2016-08-07



A PERFECT FIT: Stuart Davis’s exhibition exemplifies the Whitney’s mission to encourage
American art. Photo by Maggie Berkvist.

“In order to make a visual image you

have to have something going on.”

—Stuart Davis

By Martica Sawin

There could not be a more perfect fit, historically and esthetically, than that of the exhibition “Stuart Davis in Full Swing” and its host this summer, the Whitney Museum. Historically, the whole body of Davis’s work is a justification of Gertrude Vanderbilt Whitney’s mission to encourage American art; his career was also furthered by financial support through museum purchases.

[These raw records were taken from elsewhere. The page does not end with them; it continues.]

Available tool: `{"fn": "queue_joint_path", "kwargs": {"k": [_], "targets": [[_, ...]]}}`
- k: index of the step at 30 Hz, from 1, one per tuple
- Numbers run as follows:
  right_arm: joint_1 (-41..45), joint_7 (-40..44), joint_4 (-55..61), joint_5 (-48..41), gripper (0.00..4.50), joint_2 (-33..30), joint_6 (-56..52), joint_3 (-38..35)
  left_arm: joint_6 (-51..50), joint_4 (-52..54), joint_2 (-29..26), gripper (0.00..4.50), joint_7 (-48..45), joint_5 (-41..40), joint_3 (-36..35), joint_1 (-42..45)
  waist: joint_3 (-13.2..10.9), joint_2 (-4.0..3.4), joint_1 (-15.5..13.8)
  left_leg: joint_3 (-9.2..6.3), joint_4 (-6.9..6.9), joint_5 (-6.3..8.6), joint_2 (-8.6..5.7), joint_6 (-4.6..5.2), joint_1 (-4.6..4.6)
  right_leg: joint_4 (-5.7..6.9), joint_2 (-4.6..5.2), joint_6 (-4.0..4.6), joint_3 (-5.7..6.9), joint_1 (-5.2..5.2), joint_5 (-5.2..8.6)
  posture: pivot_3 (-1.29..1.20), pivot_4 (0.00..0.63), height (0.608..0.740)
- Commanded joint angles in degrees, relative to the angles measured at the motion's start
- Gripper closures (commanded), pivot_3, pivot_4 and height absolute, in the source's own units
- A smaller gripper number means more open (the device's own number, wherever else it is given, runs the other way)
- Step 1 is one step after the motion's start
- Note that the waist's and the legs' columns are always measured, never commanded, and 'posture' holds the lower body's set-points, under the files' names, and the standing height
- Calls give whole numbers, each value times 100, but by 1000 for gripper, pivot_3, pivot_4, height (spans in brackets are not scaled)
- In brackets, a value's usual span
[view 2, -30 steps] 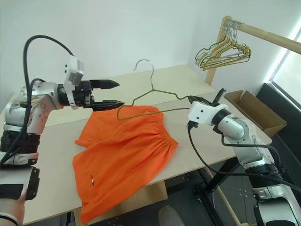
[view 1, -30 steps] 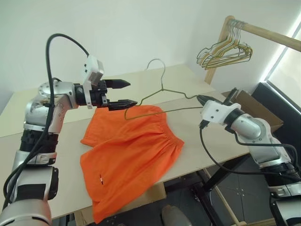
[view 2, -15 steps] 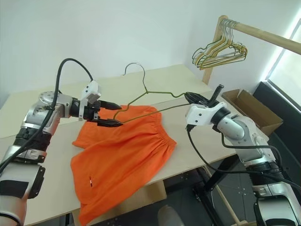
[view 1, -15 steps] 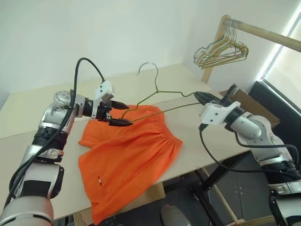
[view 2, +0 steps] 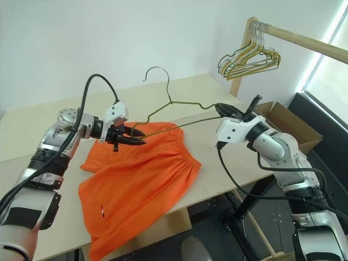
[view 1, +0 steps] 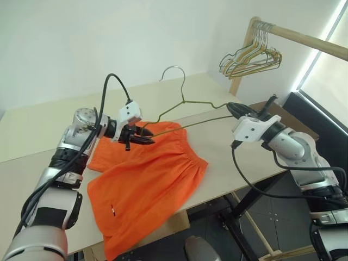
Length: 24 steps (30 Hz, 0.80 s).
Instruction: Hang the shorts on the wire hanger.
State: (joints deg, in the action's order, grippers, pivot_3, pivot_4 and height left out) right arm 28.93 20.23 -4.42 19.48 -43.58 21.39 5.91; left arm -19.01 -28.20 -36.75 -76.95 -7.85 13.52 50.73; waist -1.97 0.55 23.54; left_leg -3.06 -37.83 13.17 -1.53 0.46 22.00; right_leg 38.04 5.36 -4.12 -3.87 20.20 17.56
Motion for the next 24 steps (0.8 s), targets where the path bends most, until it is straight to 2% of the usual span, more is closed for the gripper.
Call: {"fn": "queue_joint_path", "kwargs": {"k": [1, 2, 9, 10, 11, 16, 21, 22, 24], "targets": [[191, -71, 229, -50, 4500, 2, 50, -270, 95, 14, 2, 4212, 52, 33, -126, 121, 0, 0, 13, 0, 0, 0, 0, 0, 0, 0, 0, 0, 0, 0, 0, -376, 0, 740], [192, -72, 236, -52, 4500, 5, 47, -274, 106, 11, 7, 4453, 66, 38, -130, 119, 0, 0, 21, 0, 0, 0, 0, 0, 0, 0, 0, 0, 0, 0, 0, -376, 0, 740], [192, 45, 277, -139, 4500, -13, 68, -269, 53, 76, 80, 4453, 256, -60, -268, 91, 0, 0, 68, 0, 0, 0, 0, 0, 0, 1, 0, 0, 0, 0, 0, -372, 0, 740], [180, 148, 289, -199, 3945, -46, 105, -249, 40, 119, 82, 4500, 271, -94, -304, 72, 0, 0, 74, 0, 0, 0, 0, 0, 0, 1, 0, 0, 0, 0, 0, -371, 0, 740], [150, 288, 316, -263, 3752, -93, 139, -221, 20, 167, 81, 4500, 294, -109, -331, 52, 0, 0, 80, 0, 0, 0, 0, 0, 0, 1, 0, 0, 0, 0, 0, -370, 0, 740], [-6, 903, 439, -542, 1971, -279, 282, -142, -33, 359, -28, 4500, 320, -80, -355, -88, 0, 0, 87, 0, 0, 0, 1, 0, -1, 0, 0, -1, 0, -1, 0, -359, 0, 740], [-259, 2267, 951, -1645, 289, -593, -553, -147, 111, 618, -514, 4500, -91, 175, -112, -305, 0, 1, 93, 0, 0, 0, 3, 0, -1, 1, -3, -1, 1, -2, 0, -343, 0, 740], [-321, 2645, 1233, -2141, 52, -685, -1143, -190, 128, 713, -634, 4500, -218, 179, -93, -356, 0, 1, 89, 0, 0, 0, 4, 0, -2, 1, -3, -1, 1, -3, 0, -340, 0, 740], [-346, 3158, 1659, -2913, 52, -809, -2071, -283, 141, 864, -789, 4500, -392, 168, -81, -434, -1, 1, 72, -1, 0, 0, 4, 0, -1, 1, -2, -1, 2, -4, 0, -335, 0, 740]]}}
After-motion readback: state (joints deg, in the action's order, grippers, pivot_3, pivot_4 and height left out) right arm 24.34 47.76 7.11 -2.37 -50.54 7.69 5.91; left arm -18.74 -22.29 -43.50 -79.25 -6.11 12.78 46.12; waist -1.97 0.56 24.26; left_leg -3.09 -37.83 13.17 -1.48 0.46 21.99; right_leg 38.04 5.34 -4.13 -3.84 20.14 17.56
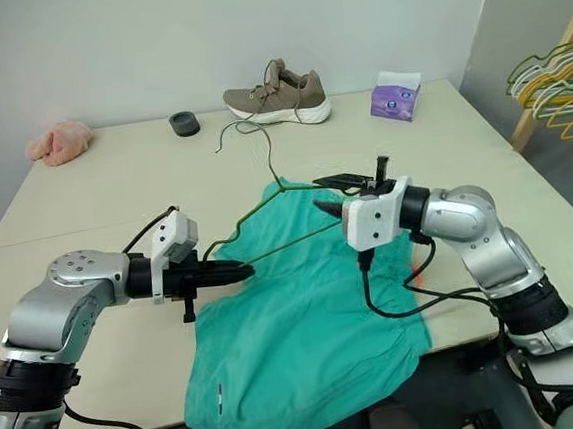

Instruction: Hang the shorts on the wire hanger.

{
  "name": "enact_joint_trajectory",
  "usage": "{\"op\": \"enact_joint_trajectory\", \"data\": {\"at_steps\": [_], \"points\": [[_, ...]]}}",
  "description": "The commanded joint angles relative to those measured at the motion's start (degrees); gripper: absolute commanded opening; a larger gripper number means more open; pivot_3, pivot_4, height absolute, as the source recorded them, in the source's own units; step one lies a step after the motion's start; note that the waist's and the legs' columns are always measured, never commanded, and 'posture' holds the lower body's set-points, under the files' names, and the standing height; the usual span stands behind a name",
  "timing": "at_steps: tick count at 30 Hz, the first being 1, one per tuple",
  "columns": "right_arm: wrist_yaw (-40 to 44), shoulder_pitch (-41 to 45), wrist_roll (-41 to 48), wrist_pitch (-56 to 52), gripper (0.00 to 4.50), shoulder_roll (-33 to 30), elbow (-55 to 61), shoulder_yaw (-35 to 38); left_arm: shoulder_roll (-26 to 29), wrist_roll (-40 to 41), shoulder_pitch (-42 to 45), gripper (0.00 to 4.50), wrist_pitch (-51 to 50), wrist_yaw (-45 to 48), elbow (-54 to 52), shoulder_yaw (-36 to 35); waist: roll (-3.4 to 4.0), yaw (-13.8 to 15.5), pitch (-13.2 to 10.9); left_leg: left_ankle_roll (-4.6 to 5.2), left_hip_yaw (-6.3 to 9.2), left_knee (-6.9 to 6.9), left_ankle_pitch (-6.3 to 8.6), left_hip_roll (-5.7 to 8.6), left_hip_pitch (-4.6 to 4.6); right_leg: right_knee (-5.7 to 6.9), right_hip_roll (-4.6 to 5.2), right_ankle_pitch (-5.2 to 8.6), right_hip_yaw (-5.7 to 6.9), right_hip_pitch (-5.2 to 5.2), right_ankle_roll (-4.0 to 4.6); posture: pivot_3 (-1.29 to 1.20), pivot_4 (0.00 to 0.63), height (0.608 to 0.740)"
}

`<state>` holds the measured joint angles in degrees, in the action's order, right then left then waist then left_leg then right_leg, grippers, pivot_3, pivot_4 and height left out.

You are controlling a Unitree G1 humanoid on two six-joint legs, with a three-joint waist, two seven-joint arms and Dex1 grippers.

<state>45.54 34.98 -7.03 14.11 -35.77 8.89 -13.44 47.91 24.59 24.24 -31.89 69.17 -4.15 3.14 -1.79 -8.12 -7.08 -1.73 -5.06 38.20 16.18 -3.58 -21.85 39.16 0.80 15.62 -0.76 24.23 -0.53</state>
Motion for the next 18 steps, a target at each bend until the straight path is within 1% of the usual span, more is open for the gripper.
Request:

While the purpose of the Whitney is necessarily different today, its original aim to elevate the status of American art played a vital role in strengthening the independence of American artists vis-à-vis Europe. Davis’s art is the ideal embodiment of the brashness, pace, and commercialism of industrialized America. These are the qualities that contribute to an esthetic match with the building. The compatibility of Renzo Piano’s Whitney with the surrounding industrial architecture, its recycled factory floors, its expansive loft-like spaces, and the impression it gives of a work in progress all reflect an open-ended American-ness.

Davis came to New York from Philadelphia to study with Robert Henri and lived much of his life in Greenwich Village near his friends, John Sloan and Arshile Gorky; he taught at that Village institution, The New School for Social Research. His first retrospective was at the Whitney on Eighth Street in 1926; he was also a leader in the Village-based artists’ community as President of the Artists Union and a Founder of the Artists’ Congress. After visiting France in 1929, he wrote, “The enormous vitality of America in contrast to Europe made me regard the necessity of New York as a positive advantage.”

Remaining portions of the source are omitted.